# Customer Churn Prediction in the Banking Industry

## 1. Introduction<a id='introduction'></a>
Customer churn, the act of customers leaving a business, is a critical challenge faced by many industries, including the banking sector. Understanding and predicting customer churn is crucial for banks to identify potential churners and take proactive measures to retain valuable customers. In this project, we aim to develop a predictive model to identify customers who are likely to churn using the Bank Customer Churn dataset.

The dataset provides valuable information about bank customers, including their demographics, account details, and behavior patterns. By leveraging this dataset, along with the power of data science and machine learning, we will analyze and preprocess the data, perform exploratory data analysis, build predictive models, and evaluate their performance.

The objective of this project is to create a robust customer churn prediction model that can assist banks in identifying customers at risk of churn. By accurately identifying potential churners, banks can implement targeted retention strategies, improve customer satisfaction, and minimize revenue loss.

Through this project, we aim to have a comprehensive understanding of the customer churn prediction problem in the banking industry and a well-performing predictive model that can help banks make informed decisions to mitigate customer churn.

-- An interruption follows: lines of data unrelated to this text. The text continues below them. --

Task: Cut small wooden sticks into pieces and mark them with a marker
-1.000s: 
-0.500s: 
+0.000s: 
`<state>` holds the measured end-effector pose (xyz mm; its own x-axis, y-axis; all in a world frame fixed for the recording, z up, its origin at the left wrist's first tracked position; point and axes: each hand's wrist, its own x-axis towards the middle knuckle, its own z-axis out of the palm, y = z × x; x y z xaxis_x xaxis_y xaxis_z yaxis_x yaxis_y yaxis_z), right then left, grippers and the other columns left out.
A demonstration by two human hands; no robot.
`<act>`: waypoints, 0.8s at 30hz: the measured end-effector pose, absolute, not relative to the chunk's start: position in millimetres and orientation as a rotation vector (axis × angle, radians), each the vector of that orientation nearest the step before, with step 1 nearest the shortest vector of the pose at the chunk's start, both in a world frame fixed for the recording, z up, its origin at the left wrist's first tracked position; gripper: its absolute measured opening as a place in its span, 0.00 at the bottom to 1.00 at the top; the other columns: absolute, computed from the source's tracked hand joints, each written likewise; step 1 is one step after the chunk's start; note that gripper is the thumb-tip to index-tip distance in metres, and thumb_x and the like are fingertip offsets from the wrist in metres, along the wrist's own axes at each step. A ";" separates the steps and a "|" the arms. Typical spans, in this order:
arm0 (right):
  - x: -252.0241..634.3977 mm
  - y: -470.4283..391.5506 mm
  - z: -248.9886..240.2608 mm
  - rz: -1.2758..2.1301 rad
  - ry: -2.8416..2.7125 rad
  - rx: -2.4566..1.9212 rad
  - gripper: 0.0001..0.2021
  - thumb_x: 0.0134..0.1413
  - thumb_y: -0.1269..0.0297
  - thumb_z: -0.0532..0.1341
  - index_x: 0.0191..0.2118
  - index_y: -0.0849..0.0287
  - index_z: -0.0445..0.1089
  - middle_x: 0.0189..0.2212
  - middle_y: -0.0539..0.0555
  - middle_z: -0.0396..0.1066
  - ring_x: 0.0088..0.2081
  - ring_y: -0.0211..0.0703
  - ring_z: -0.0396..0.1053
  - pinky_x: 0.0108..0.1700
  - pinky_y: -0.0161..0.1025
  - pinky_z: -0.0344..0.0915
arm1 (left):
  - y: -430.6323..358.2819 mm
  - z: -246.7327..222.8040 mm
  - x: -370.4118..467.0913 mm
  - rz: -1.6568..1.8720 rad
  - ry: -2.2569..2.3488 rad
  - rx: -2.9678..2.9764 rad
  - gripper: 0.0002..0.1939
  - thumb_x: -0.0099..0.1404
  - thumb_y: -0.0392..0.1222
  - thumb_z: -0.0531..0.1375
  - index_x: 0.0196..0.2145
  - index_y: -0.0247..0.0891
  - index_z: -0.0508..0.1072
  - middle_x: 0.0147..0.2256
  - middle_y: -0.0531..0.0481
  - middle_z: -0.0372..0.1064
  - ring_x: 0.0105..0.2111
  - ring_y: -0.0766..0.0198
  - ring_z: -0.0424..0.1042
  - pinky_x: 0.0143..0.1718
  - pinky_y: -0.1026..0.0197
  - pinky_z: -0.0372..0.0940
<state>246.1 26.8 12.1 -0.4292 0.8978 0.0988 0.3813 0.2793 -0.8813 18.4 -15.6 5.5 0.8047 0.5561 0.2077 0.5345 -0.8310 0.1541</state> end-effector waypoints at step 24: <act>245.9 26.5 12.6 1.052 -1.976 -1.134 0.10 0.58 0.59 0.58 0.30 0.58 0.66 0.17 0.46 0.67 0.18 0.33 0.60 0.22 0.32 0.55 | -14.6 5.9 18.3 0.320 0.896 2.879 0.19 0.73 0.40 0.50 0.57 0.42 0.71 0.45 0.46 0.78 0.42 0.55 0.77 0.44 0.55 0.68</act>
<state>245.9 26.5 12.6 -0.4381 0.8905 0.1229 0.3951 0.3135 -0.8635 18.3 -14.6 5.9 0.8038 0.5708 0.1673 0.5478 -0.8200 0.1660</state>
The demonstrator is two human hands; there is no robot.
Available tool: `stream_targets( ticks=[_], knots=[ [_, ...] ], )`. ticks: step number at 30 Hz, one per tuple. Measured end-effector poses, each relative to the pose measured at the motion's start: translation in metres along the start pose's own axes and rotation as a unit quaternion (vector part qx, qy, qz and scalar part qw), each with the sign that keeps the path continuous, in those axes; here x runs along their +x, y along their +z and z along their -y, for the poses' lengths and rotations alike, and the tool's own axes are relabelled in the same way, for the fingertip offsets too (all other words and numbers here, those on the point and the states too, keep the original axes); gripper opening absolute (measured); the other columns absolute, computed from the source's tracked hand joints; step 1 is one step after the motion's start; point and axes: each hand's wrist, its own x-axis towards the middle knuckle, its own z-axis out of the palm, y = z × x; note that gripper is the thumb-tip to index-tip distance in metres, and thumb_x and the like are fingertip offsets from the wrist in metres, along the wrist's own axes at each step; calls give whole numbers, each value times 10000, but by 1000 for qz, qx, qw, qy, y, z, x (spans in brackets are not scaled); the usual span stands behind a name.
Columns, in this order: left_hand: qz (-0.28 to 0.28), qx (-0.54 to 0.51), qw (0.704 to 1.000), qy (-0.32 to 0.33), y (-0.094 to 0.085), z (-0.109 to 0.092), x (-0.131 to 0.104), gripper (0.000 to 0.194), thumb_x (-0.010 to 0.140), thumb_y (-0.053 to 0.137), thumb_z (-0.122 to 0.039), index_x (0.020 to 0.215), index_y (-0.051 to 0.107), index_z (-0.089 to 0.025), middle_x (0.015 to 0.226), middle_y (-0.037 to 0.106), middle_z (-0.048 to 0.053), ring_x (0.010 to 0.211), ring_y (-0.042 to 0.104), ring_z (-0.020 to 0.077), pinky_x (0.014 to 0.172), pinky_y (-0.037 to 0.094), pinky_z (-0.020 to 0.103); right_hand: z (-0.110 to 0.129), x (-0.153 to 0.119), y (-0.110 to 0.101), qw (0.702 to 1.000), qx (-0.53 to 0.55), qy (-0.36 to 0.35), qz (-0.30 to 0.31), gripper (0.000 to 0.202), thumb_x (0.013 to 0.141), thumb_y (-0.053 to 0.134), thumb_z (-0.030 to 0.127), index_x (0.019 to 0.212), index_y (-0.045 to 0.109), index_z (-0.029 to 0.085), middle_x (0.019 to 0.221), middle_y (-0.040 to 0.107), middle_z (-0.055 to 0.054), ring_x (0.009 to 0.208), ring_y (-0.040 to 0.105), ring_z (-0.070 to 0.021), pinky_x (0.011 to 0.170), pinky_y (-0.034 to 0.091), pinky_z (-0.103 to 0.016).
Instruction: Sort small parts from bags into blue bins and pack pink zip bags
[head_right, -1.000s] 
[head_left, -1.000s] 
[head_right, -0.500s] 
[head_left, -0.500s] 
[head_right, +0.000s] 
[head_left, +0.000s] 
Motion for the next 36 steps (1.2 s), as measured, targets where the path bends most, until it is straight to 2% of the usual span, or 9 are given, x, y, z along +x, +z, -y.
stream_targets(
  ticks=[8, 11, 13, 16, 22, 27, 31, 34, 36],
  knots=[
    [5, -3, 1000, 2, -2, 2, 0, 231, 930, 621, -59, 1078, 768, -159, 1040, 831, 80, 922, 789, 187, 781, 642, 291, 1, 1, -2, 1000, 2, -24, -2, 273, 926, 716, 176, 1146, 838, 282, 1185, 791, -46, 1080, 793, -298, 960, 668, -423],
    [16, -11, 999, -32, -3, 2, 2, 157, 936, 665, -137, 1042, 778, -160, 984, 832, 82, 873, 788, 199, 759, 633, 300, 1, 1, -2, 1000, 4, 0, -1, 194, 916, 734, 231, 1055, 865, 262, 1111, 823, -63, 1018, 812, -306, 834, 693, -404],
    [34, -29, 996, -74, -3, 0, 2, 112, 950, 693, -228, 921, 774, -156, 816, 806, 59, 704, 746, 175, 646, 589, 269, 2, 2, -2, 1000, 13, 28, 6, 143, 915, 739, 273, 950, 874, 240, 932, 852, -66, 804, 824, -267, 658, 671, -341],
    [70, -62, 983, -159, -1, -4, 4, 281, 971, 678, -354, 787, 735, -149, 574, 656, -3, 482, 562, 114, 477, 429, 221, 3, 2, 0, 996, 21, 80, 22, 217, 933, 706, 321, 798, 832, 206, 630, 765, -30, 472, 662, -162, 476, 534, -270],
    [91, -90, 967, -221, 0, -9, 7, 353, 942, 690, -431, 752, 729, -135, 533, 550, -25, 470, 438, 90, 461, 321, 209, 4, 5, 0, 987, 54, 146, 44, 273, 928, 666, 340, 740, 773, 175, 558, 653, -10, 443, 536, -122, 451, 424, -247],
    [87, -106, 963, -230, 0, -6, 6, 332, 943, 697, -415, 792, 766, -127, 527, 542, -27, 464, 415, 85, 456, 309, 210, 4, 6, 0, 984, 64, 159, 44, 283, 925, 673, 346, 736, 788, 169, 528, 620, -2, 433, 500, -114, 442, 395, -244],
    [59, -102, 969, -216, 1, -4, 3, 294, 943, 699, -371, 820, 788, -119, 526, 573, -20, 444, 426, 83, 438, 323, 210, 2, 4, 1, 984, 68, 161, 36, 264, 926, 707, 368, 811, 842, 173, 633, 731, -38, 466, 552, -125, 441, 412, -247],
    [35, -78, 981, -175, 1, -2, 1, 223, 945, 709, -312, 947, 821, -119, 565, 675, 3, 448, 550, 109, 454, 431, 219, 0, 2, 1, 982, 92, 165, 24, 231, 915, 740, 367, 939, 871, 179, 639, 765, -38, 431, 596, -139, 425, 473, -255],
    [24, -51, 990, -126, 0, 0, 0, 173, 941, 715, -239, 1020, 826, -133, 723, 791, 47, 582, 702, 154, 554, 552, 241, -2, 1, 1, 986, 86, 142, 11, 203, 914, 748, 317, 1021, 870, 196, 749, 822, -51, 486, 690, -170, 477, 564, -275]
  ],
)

## 2. Dataset overview<a id='dataset-overview'></a>

The Bank Customer Churn dataset provides information about bank customers and their churn behavior. It contains the following columns:

1. `RowNumber`: The row number in the dataset.
2. `CustomerId`: Unique identifier for each customer.
3. `Surname`: Customer's surname.
4. `CreditScore`: Credit score of the customer.
5. `Geography`: Customer's country/region.
6. `Gender`: Gender of the customer (Male or Female).
7. `Age`: Age of the customer.
8. `Tenure`: Number of years the customer has been with the bank.
9. `Balance`: Account balance of the customer.
10. `NumOfProducts`: Number of bank products the customer has.
11. `HasCrCard`: Whether the customer has a credit card or not (1: Yes, 0: No).
12. `IsActiveMember`: Whether the customer is an active member or not (1: Yes, 0: No). (active with different functionalities with bank like programs ,bonds,insurance etc.)
13. `EstimatedSalary`: Estimated salary of the customer. (salary estimated by bank)
14. `Exited`: Whether the customer has exited (churned) or not (1: Yes, 0: No).

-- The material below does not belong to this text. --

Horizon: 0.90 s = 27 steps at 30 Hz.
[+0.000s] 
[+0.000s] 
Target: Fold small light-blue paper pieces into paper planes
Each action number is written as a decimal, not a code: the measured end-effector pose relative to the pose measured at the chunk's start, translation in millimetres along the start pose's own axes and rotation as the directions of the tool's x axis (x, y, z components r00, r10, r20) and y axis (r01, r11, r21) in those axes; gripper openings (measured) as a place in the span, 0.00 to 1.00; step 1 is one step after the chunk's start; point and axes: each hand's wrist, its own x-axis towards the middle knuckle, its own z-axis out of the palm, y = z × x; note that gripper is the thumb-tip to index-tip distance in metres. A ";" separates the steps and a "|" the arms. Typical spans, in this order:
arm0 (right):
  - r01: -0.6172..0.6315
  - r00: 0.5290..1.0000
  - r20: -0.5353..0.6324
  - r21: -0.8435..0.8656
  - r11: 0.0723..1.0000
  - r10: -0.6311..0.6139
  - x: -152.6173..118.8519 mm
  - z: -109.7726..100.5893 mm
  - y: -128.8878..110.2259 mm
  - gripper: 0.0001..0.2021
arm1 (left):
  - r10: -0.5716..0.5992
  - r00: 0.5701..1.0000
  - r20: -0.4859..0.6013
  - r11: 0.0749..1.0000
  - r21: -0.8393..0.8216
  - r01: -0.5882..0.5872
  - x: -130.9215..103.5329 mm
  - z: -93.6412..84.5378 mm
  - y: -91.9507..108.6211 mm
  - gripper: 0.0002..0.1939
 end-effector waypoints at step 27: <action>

The dataset contains various features that capture different aspects of a customer's relationship with the bank, such as their credit score, demographics, tenure, account balance, and product holdings. The target variable, `Exited`, indicates whether a customer has churned or not.

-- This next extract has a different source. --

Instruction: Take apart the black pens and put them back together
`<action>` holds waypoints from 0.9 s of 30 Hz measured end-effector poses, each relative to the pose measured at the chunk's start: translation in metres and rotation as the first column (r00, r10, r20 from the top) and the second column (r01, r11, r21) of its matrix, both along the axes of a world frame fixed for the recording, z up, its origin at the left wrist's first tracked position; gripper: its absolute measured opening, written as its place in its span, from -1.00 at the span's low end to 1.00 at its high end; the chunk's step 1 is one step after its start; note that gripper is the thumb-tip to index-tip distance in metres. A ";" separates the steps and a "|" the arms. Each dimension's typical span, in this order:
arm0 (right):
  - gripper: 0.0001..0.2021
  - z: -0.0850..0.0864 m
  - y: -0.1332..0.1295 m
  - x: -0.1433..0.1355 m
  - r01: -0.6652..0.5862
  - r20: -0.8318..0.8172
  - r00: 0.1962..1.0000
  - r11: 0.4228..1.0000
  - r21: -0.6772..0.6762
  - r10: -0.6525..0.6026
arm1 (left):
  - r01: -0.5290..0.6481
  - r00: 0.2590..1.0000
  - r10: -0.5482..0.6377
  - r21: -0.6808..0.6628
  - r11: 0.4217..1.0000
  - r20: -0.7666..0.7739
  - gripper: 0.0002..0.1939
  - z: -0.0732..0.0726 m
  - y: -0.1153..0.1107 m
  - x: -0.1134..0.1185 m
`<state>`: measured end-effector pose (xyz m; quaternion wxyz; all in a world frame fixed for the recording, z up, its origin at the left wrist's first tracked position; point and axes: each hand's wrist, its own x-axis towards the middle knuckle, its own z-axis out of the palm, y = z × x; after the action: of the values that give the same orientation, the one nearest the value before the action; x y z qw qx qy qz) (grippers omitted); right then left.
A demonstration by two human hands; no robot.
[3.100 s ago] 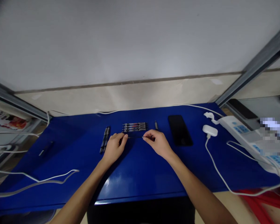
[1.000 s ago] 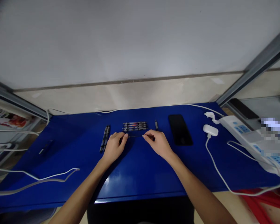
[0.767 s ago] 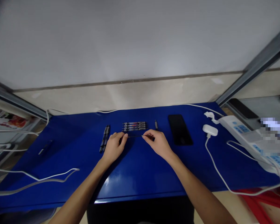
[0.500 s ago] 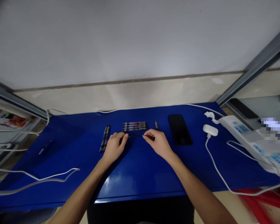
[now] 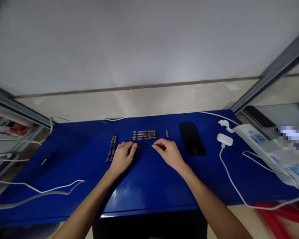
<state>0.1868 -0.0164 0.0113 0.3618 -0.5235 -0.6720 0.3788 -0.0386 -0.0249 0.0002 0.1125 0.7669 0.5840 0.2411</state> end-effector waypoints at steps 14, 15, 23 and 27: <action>-0.75 -0.005 0.000 0.002 0.127 0.136 0.977 0.961 0.245 -0.164 | 0.017 0.999 -0.016 0.014 1.000 -0.038 -0.62 0.004 -0.002 0.002; -0.75 -0.007 0.003 0.006 0.171 0.203 0.947 0.926 0.337 -0.248 | 0.002 1.000 -0.002 0.021 1.000 -0.027 -0.63 0.005 -0.001 0.000; -0.72 -0.026 0.012 0.027 0.143 0.482 0.794 0.883 0.447 -0.372 | -0.017 1.000 0.017 0.019 1.000 -0.003 -0.63 0.004 -0.001 0.000; -0.76 -0.023 0.014 0.029 0.222 0.355 0.845 0.866 0.448 -0.400 | -0.019 1.000 0.019 0.018 1.000 0.012 -0.63 0.002 0.000 0.000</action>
<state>0.2160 -0.0022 -0.0115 0.3564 -0.6158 -0.7012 0.0455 -0.0388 -0.0252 0.0019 0.1065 0.7609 0.5885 0.2519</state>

In this project, we will leverage this dataset to build a predictive model that can accurately predict customer churn based on the available features. We will perform data preprocessing, exploratory data analysis, and model building to accomplish this objective.

## 3. Project Roadmap<a id='project-roadmap'></a>

To ensure a systematic approach to this project, we will follow the following roadmap:

1. **Project Setup and Dataset Exploration**: In this initial stage, we will set up our project environment, import the necessary libraries, load the dataset, and explore its structure and contents.

2. **Data Preprocessing**: This stage involves preparing the dataset for analysis by handling missing values if there are any, removing irrelevant features, converting categorical variables into numerical representations, and performing feature scaling.

3. **Exploratory Data Analysis (EDA)**: Here, we will conduct a thorough analysis of the dataset to gain insights into the relationships between the features and the target variable. We will visualize the data, analyze distributions, and explore correlations among the variables.

4. **Feature Engineering**: In this stage, we will enhance the dataset by creating new features or transforming existing ones based on domain knowledge and insights gained from the EDA.

5. **Model Building**: Using the preprocessed and engineered dataset, we will build machine learning models to predict customer churn. We will try different algorithms and techniques, train the models, and evaluate their performance using appropriate evaluation metrics.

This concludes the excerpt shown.